Já antes o sector se ressentia da retracção do consumo, do aumento das vendas online, da quebra na cadeia a retalho, da viragem nas tendências de moda do calçado clássico para o desportivo. A pandemia de covid-19 reduziu ao mínimo as festas e outros eventos que reclamam formalidade, o que não podia deixar de afectar uma indústria especializada em sapatos de couro de alta qualidade. Algumas empresas passaram a fazer calçado mais confortável​​, mas as exportações estão a cair – entre Janeiro e Agosto caíram cerca de 17% em relação ao mesmo período do ano passado.

Para já, vai havendo trabalho na pequena unidade de corte e costura que Sérgio Correia montou, mas o receio cresce. O seu grande cliente produz calçado para exportação. “Os clientes já não querem tanto artigo. As lojas estão fechadas.” E o vírus, em qualquer instante, pode bater à porta.

Em Novembro, teve quatro funcionárias em casa. O marido de uma contraíra o vírus e passara-lho. Outras três, que com ela conviviam à hora do almoço, ficaram em isolamento profiláctico. Mesmo sem elas, os prazos tinham de ser cumpridos e o trabalho bem feito. “Temos todos de fazer esforços”, admitia. “Temos de conciliar. Uma pessoa que fazia uma coisa está a fazer duas.”

Adélia Antunes continua a acompanhar o empresário e o sector. “Ele simplifica, não complica. Foi tendo bons resultados naquilo a que se propôs. Apesar das dificuldades e das crises, este é um sector que tem sabido reconverter-se, dar a volta.”

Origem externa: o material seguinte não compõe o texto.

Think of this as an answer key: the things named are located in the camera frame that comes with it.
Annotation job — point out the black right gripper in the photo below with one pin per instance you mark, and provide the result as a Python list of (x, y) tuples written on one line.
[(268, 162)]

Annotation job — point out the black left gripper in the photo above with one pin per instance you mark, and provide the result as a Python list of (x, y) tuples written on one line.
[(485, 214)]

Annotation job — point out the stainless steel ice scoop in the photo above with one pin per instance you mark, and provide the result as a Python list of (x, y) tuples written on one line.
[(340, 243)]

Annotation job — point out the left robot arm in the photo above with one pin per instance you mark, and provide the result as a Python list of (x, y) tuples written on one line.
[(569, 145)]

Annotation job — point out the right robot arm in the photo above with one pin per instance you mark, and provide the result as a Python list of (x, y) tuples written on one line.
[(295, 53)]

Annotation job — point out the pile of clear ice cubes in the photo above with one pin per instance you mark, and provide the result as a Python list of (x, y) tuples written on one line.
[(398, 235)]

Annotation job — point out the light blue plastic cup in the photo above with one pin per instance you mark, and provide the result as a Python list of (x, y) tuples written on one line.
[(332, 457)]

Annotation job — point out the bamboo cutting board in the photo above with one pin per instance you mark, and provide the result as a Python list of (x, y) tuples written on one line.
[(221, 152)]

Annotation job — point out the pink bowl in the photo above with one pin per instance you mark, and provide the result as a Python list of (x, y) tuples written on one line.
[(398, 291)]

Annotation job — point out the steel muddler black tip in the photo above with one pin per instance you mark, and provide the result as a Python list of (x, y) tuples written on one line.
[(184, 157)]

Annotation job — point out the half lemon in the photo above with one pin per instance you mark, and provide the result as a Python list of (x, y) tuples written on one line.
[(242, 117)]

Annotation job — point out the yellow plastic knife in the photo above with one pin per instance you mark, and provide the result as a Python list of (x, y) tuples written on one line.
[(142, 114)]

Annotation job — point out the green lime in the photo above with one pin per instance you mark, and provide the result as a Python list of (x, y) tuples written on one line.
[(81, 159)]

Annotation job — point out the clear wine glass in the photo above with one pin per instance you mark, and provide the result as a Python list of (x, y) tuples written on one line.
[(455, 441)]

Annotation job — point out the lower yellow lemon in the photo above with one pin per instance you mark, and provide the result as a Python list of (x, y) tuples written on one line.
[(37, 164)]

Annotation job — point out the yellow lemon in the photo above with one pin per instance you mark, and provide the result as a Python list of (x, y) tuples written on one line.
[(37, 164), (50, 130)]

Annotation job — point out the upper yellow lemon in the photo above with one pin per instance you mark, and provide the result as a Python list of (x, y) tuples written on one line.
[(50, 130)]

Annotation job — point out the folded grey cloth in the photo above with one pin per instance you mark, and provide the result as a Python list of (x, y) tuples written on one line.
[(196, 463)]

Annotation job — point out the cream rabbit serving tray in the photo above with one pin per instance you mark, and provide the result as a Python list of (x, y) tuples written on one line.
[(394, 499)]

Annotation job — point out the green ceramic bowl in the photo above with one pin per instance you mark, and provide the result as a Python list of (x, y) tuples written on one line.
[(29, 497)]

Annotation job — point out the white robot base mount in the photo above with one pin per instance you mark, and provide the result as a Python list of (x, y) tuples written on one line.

Vai nos 60 anos. Os três filhos já estão na casa dos 30. Parece que o desaire foi noutra vida. “A minha tendência é olhar em frente. O que senti mais quando entrei nesta área foi sede de conhecimento. Era tudo novo. Trabalhei muito na área empresarial, mas isto é a área social. Não estou num trabalho competitivo. Estou a apoiar pessoas que precisam. Por isso isto preenche-me tanto.”